Le secrétariat d’État de la culture travaillera en étroite collaboration avec les municipalités et les organismes régionaux pour animer la vie culturelle en multipliant les manifestations culturellement riches pour le citoyen. Notre pays regorge de compétences pour redonner au théâtre national riche en histoire une vitalité à la hauteur d’un public traditionnellement connaisseur et réceptif.
Comme pour le théâtre, le cinéma tunisien aura à jouer un rôle primordial dans le rayonnement culturel de la Tunisie. Malgré que cet art soit de plus en plus avide de moyens financiers, les cinéastes auront une telle abondance de sujets à traiter dans une Tunisie libérée qu’ils pallieront notre manque de moyens matériels, en produisant des films à succès aussi bien auprès du public tunisien qu’auprès des amateurs étrangers du 7e art.
La politique de l’édition du livre est à revoir dans sa totalité : Elle nécessite la suppression de toute censure dans la publication et la commercialisation. Seuls les livres traitant de l’Islam devront préalablement être approuvés par une « Commission de sauvegarde des valeurs islamiques » rattachées à la présidence de la République. Cet organisme aura l’autorité de valider toute édition journalistique, de livres ou autres traitant de la religion, afin de veiller contre toute velléité ou tentative de défiguration de notre Islam.

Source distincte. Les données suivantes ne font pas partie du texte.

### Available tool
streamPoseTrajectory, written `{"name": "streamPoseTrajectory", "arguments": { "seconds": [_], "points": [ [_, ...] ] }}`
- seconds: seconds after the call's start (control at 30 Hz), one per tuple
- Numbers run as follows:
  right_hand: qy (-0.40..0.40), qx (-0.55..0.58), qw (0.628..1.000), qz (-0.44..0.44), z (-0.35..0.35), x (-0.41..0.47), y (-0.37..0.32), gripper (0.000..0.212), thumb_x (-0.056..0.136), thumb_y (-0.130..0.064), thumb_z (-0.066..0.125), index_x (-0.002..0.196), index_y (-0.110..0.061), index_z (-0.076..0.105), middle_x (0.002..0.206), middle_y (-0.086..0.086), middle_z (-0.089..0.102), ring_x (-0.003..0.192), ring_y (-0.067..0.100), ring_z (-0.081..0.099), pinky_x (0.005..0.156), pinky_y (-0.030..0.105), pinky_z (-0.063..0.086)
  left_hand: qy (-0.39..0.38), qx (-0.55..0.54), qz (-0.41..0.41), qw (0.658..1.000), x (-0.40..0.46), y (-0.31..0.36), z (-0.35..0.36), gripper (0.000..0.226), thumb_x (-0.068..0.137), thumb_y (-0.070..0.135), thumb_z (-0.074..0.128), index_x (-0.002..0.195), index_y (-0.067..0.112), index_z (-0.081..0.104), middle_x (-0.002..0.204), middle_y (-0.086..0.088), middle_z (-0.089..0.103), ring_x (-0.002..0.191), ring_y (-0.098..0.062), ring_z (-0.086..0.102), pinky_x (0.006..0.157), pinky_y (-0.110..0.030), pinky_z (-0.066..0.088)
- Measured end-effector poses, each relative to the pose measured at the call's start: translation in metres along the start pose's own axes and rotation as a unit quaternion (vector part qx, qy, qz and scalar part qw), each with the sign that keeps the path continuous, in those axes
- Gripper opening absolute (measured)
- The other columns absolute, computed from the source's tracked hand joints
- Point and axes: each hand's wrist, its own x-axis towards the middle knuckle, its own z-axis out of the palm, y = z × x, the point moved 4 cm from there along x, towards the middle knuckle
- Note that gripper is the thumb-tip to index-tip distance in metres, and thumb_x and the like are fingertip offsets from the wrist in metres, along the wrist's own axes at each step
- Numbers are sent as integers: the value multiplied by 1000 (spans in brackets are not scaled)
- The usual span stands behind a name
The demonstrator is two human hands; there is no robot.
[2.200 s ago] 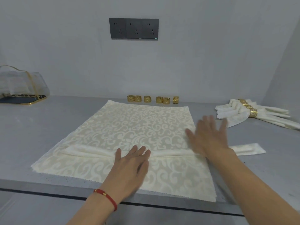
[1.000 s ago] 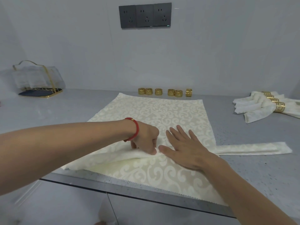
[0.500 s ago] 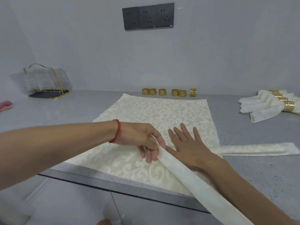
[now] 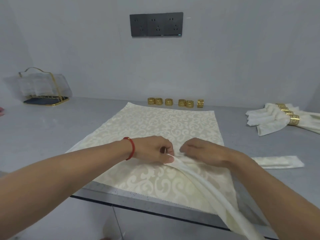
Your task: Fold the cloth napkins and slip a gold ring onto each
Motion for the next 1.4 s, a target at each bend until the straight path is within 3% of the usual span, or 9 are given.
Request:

La culture tunisienne rehaussée sera un produit de consommation courant à intégrer dans notre circuit économique. Sa promotion à l’étranger sera un atout dans l’ouverture de nouveaux marchés aux produits tunisiens. La politique touristique doit encourager nos visiteurs à découvrir les différents aspects de notre culture. Les hôtels en premier seront incités à aménager des espaces d’expositions pour nos créateurs hommes de culture.
Dans un climat de liberté, la Tunisie, pays de culture millénaire, sera un lieu de rencontre d’idées ou les créateurs femmes et hommes s’exprimeront librement et traiteront sans tabou de sujets qui touchent à l'évolution de notre pays. La vie culturelle ne peut s’épanouir sous un régime moyenâgeux où la censure est loi.
L’État veillera à encourager les idées novatrices en matière de culture et allouera les sommes nécessaires à l'épanouissement culturel dans notre pays.